Lesley and Jeff had been on many travel adventures together over the years including crocodile hunting in Borneo, trekking through the Amazon rainforest and along the Cang Shen in the foothills of the Himalayas, and zipping over the ocean in a jet boat in New Zealand.
They had visited friends around the world in Canada, Singapore, Switzerland and The Netherlands where they had happily lived for eight years. They took their boys on many camping trips and, on one occasion, they returned to the camp site to find that their tent had blown away. They also took road trips all around Europe exploring history and culture as well as kayaking the rivers and sampling the local food.
On their final trip together, they flew into Auckland and explored both the north and south islands of New Zealand before travelling to Melbourne, up to Cairns to dive in the Great Barrier Reef then down to Adelaide and Sydney before returning to the UK. Irreplaceable memories include travelling inland to Uluru to have dinner under the stars, having a campfire barbeque in an old canyon in Alice Springs whilst being watched by kangaroos and catching a performance at the Sydney Opera House.
Their plans to return to the West Coast of Australia and island hop across the Pacific to San Francisco will sadly never come to fruition. Lesley still has the travel bug and she is planning to spend a couple of months in South America soon, which she and Jeff had originally planned to do in January 2021.
It was following Jeff’s diagnosis that Lesley searched online for information and found The Brain Tumour Charity’s website. She thinks that sources of information and support, such as those which the Charity provides, should have been flagged up by the Care team at the hospital.
She said: “I had to find all of the information myself yet it has helped me to understand what has happened to Jeff and the real devastation which brain tumours can cause. Other people’s stories really helped to provide a context to what was going on in my own life.

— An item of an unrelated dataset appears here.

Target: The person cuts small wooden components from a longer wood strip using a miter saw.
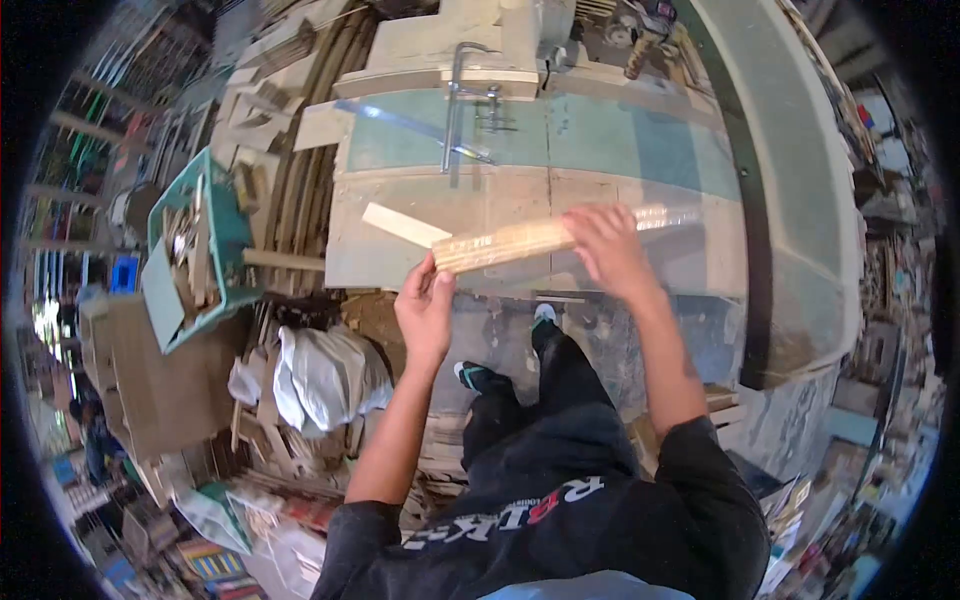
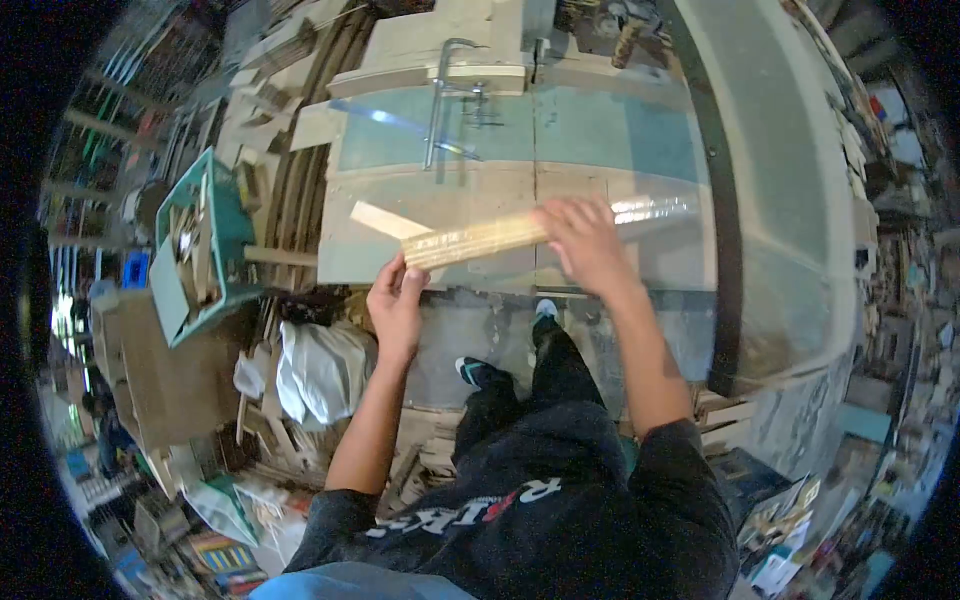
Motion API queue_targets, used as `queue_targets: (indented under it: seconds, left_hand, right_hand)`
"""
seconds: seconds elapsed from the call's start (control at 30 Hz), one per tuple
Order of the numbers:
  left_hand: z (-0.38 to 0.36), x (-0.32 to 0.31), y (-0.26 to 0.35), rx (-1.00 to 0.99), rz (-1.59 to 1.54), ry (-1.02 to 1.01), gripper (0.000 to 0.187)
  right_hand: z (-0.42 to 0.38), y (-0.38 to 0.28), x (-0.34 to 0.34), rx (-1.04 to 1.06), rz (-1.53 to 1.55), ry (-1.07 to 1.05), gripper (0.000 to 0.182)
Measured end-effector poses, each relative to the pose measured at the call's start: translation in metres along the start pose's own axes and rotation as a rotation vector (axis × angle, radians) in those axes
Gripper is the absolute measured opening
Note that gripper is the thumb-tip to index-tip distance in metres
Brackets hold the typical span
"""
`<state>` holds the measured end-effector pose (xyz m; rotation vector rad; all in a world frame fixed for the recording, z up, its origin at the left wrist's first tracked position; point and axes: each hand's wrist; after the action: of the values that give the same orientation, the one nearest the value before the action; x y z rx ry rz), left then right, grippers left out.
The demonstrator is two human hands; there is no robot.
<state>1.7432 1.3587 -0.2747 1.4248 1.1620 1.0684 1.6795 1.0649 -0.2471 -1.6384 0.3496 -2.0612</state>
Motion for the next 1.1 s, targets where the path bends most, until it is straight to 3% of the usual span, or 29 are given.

“The hospice, I am sure, would have provided a lot more support and information if it wasn’t for the pandemic. But, because they were adjusting to the circumstances too, they couldn’t offer as much as they would usually do. But we still need help and support during these tough times, to be able to give the ones we love the time and energy they need from us.
“The weeks when Jeff was in hospital were worse than the nightmare of worrying about caring for him at home - at least I could see him and speak to him then. The pain of the isolation for both of us during the hospital stays during Covid will remain with me forever - as will the feeling that I failed him at the end by not being with him when he died.
“Jeff and I had been together since we were in our 20s. He was the love of my life and all that I had ever wanted or needed – Jeff was the sweetest and kindest man with a huge heart. Now he’s not here and it’s really hard – I feel that brain cancer has robbed us of the future which we had planned together.”